Connect with us
Örnek Resim Örnek Resim

Kıbrıs

Anastasiadis’e yanıt: Kanlı plan görmek istiyorsan Akritas Planı’na bak

Published

on

Cumhurbaşkanı Ersin Tatar, “Kıbrıs Türklerinin kanlı bir planla Kıbrıs Cumhuriyeti’ni yıkmaya çalıştıklarını” ileri süren Rum Yönetimi Başkanı Nikos Anastasiadis’e, “Kanlı plan görmek istiyorsan Akritas Planı’na bak” dedi.
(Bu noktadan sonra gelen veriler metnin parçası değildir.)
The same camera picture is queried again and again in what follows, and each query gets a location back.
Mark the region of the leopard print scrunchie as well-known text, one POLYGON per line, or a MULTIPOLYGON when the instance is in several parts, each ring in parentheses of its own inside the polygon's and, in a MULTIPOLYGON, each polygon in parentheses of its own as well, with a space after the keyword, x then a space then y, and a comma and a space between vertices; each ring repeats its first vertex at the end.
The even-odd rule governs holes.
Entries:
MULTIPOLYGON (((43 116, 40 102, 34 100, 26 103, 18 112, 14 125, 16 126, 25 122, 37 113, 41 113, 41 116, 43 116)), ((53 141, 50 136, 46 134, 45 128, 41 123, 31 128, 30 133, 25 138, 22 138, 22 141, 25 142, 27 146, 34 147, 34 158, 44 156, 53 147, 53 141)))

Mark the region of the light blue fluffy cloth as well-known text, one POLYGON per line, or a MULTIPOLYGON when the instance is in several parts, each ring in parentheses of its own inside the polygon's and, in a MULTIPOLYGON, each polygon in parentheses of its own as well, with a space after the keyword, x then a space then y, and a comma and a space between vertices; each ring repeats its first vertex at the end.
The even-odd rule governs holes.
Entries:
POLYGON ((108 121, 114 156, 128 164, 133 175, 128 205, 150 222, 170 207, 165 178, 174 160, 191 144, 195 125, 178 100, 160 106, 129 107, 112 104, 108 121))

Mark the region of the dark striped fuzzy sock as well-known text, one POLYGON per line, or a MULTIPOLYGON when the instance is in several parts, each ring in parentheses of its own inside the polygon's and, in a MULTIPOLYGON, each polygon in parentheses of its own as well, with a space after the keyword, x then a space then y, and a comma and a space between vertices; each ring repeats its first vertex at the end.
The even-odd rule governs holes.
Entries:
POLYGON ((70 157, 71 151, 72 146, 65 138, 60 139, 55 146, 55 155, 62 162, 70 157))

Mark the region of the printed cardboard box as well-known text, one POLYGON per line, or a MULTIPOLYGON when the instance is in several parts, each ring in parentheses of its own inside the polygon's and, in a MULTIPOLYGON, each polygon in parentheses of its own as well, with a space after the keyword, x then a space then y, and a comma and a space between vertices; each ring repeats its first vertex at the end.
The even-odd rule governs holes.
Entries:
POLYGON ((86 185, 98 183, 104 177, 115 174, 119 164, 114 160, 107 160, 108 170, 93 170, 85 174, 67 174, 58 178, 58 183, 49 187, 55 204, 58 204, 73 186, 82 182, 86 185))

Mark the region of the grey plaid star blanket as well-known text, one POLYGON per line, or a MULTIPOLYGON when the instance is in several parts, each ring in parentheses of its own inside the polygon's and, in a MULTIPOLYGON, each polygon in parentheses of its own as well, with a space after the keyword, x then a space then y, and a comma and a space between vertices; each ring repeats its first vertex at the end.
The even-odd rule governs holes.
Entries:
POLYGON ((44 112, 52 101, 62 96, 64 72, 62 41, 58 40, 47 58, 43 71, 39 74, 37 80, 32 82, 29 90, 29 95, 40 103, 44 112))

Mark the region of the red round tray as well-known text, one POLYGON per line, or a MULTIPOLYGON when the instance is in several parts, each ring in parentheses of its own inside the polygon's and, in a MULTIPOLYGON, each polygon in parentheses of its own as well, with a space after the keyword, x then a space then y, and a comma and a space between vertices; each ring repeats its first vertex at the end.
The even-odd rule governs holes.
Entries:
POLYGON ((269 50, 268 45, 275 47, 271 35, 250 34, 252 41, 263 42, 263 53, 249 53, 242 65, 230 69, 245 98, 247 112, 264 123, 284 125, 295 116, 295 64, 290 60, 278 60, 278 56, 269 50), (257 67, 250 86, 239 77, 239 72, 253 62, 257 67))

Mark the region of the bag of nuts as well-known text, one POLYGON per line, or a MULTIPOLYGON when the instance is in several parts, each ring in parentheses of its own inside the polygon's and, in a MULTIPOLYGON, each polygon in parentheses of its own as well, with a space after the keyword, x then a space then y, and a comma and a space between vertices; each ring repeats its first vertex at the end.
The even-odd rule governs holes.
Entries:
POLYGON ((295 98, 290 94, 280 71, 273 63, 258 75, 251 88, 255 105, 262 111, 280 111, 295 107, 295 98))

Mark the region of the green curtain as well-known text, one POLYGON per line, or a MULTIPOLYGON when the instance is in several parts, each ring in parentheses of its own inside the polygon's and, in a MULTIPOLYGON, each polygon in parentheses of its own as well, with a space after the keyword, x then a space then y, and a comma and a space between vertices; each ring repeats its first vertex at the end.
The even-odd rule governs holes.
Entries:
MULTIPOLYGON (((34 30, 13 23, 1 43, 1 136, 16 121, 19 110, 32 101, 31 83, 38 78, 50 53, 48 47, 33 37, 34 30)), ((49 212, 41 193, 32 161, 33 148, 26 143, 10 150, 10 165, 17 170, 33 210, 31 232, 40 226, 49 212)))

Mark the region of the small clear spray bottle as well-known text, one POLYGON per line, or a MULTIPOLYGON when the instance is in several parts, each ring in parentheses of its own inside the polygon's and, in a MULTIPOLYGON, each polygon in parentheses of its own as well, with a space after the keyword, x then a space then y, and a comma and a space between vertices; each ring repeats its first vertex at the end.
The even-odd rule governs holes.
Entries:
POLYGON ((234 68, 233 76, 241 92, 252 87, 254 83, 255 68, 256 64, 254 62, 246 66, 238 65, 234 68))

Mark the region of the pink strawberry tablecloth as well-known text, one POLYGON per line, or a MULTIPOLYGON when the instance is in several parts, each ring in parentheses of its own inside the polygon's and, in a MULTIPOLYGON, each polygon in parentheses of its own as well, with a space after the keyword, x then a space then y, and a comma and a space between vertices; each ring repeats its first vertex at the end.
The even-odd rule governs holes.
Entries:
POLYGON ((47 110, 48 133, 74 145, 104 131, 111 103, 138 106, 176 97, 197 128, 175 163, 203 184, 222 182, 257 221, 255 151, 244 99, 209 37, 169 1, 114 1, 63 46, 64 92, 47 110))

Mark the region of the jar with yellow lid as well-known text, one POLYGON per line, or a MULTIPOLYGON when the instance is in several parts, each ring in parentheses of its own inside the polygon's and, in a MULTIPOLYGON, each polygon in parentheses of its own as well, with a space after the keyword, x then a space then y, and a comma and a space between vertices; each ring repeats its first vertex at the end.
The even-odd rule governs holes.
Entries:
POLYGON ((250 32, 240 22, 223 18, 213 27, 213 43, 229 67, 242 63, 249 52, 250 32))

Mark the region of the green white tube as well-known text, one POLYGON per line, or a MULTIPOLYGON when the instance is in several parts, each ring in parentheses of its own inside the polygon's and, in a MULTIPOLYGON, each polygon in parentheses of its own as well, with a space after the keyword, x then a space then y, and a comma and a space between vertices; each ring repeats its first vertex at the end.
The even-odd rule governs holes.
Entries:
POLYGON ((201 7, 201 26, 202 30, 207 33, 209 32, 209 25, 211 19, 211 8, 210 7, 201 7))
Tatar, “Anastasiadis’e tavsiyem; gerçek dışı iddialara sarılmaması, Kıbrıs’ın gerçeklerini kabullenmesi ve diyalog çağrılarımıza olumlu yanıt vermesidir” ifadelerini kullandı.

Cumhurbaşkanı Ersin Tatar, yaptığı yazılı açıklamada, Kıbrıs Türk tarafı ile Türkiye’ye yönelik gerçek dışı iddialarla suçlamalarda bulunan ve gerçekleri çarpıtan Rum Yönetimi Başkanı Nikos Anastasiadis’i yanıtladı.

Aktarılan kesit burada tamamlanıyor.